The Erasmus+ Programme

The Erasmus+ programme aims to boost skills and employability, as well as modernising Education, Training, and Youth work. The seven year programme will have a budget of €14.7 billion; a 40% increase compared to current spending levels, reflecting the EU’s commitment to investing in these areas.
Erasmus+ will provide opportunities for over 4 million Europeans to study, train, gain work experience and volunteer abroad.
Erasmus+ will support transnational partnerships among Education, Training, and Youth institutions and organisations to foster cooperation and bridge the worlds of Education and work in order to tackle the skills gaps we are facing in Europe.
It will also support national efforts to modernise Education, Training, and Youth systems. In the field of Sport, there will be support for grassroots projects and cross-border challenges such as combating match-fixing, doping, violence and racism.
Erasmus+ brings together seven existing EU programmes in the fields of Education, Training, and Youth; it will for the first time provide support for Sport. As an integrated programme, Erasmus+ offers more opportunities for cooperation across the Education , Training , Youth , and Sport sectors and is easier to access than its predecessors, with simplified funding rules.
Capacity Building
This action aims to support the modernisation, accessibility and internationalisation of higher education in the Partner Countries. Capacity Building projects must to be carried out in the context of the national and geographical priorities and through international cooperation.
Capacity Building Projects are transnational cooperation projects based on multilateral partnerships primarily between higher education institutions (HEIs) from Programme and eligible Partner Countries (like Israel). They can also involve non-academic partners to strengthen the links with society and business and to reinforce the systemic impact of the projects. These projects aim to support the modernisation, accessibility and internationalisation of the higher education field in the eligible Partner Countries; contribute to cooperation between the EU and the eligible Partner Countries (and amongst the eligible Partner Countries); improve the quality of higher education and enhance its relevance for the labour market and society; improve the level of competences and skills in HEIs by developing new and innovative education programmes; enhance the management, governance and innovation capacities, as well as the internationalisation of HEIs.

Bologna Process

Bologna Process Implementation in the Israeli Higher-Education System

The Bologna Process, launched in 1999, is the result of decisions made by international committees of the participating states’ ministries of education. The process takes place in numerous countries in Western and Eastern Europe, the Balkan, North Africa and the Middle East (Bologna Declaration, 1999; Voegtle, Knill & Dobbins, 2011). The process purports to create cultural and structural changes both in established medieval higher education systems, and also in recently-established systems in newly-independent states. The Bologna Process’ initial objective is the institutional standardization of higher education in the participating states. Yet, higher-Education standardization has wide-ranging extra-academic effects, clearly evident in the economic, social and political arenas.

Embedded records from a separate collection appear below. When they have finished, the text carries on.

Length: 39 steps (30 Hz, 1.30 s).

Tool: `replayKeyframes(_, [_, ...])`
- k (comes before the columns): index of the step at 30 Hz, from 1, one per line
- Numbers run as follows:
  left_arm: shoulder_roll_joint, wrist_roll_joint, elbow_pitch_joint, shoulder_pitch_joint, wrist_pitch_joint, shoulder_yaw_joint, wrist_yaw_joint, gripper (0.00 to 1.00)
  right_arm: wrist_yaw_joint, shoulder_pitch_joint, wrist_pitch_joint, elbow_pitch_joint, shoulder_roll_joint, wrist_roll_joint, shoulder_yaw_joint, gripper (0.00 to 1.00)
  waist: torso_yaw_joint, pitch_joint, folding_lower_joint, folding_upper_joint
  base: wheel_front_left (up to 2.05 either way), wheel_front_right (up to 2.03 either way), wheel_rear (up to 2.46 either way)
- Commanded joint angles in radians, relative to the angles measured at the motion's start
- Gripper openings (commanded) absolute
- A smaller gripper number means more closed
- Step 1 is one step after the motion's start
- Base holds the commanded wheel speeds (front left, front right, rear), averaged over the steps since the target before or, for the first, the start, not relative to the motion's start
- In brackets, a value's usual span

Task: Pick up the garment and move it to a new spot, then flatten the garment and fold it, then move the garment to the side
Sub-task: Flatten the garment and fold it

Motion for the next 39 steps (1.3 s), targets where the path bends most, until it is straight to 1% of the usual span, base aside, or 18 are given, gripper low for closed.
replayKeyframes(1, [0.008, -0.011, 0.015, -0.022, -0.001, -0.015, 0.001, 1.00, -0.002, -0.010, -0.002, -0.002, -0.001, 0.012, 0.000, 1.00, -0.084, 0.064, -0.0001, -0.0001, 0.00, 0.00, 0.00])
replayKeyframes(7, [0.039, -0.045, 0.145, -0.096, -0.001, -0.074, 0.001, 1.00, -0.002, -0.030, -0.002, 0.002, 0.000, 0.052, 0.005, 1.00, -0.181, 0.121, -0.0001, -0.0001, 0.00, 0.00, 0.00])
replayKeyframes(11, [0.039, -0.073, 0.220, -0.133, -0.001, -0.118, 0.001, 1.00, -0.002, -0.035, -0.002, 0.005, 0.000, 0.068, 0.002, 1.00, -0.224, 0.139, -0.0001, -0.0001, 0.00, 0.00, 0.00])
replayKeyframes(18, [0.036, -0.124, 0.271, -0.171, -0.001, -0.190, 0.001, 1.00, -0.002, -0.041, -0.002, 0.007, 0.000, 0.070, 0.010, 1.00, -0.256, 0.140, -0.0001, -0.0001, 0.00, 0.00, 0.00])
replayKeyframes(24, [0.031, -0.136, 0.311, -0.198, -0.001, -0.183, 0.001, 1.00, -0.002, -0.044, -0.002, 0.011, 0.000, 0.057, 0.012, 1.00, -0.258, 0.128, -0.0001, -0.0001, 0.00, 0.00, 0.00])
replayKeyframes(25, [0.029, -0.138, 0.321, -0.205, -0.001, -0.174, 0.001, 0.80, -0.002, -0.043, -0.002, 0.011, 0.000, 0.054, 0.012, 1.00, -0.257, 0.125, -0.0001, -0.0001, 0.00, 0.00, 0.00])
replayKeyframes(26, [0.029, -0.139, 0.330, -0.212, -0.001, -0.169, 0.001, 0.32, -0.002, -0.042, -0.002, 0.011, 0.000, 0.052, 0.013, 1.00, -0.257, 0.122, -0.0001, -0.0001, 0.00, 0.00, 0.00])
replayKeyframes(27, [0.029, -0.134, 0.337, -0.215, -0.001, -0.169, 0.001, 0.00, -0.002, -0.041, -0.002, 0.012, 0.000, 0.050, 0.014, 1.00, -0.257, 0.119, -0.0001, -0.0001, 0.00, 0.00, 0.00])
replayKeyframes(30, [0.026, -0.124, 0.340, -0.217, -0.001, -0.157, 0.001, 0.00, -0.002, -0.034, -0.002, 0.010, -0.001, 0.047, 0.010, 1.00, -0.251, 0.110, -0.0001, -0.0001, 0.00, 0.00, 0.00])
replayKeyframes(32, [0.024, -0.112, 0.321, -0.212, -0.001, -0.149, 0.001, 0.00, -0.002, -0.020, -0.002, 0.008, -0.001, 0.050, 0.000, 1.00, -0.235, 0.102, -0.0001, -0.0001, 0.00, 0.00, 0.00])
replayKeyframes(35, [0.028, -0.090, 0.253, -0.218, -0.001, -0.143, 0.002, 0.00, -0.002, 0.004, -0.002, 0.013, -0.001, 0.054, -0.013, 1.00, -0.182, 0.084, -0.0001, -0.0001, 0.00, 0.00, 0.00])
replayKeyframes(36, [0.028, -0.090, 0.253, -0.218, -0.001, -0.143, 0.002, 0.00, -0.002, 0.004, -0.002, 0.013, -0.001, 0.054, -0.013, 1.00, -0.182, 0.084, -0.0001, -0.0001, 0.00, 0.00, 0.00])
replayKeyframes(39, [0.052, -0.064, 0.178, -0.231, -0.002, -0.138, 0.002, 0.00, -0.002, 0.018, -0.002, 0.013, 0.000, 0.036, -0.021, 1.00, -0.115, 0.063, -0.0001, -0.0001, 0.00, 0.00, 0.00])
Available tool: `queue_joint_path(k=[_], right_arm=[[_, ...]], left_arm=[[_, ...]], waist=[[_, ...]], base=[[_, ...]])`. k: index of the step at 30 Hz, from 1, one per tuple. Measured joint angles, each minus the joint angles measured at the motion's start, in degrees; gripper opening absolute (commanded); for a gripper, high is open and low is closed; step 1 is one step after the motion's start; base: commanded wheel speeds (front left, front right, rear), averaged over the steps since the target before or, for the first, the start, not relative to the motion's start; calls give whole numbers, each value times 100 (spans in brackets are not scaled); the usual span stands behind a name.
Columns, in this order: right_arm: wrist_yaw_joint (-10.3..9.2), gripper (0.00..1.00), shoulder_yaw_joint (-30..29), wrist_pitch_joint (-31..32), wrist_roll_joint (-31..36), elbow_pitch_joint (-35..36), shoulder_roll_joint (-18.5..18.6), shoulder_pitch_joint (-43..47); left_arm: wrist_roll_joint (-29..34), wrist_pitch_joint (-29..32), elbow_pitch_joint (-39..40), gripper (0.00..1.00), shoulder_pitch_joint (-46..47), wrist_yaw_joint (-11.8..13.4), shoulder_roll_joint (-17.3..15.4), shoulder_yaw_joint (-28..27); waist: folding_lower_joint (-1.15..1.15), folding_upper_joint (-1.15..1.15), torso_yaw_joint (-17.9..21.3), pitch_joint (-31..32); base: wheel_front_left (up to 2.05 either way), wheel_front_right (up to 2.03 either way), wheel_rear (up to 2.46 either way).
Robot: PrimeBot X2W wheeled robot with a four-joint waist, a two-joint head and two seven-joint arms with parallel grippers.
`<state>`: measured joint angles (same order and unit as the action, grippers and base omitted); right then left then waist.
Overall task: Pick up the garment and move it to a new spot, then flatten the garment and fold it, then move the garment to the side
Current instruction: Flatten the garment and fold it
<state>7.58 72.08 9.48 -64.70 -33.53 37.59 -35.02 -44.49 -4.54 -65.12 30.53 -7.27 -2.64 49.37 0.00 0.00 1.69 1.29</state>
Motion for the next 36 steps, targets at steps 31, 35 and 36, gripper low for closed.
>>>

The Bologna Process subscribes to the unification of Europe and its neighbors into a single powerful entity, which could compete globally with economic superpowers such as the USA, China, Japan and India. To achieve such unity, European Union member states cannot limit their efforts to an economic community characterized by a single currency and a unified, holistic economic policy. Rather, they must create broad infrastructures, commonly consolidating education, welfare, employment, etc. Higher education plays a central role in the infrastructural consolidation of Europe and its neighbors: future major-scale transformations in each state’s education system will impact professional training and mobility throughout and outside the continent. These transformations are designed to restructure European culture, society and economy; and also to establish a comprehensively potent common denominator and an influential mobilizing force that will buttress European competitiveness vis-à-vis the superpowers, and concomitantly will contribute to the wellbeing of the participating states.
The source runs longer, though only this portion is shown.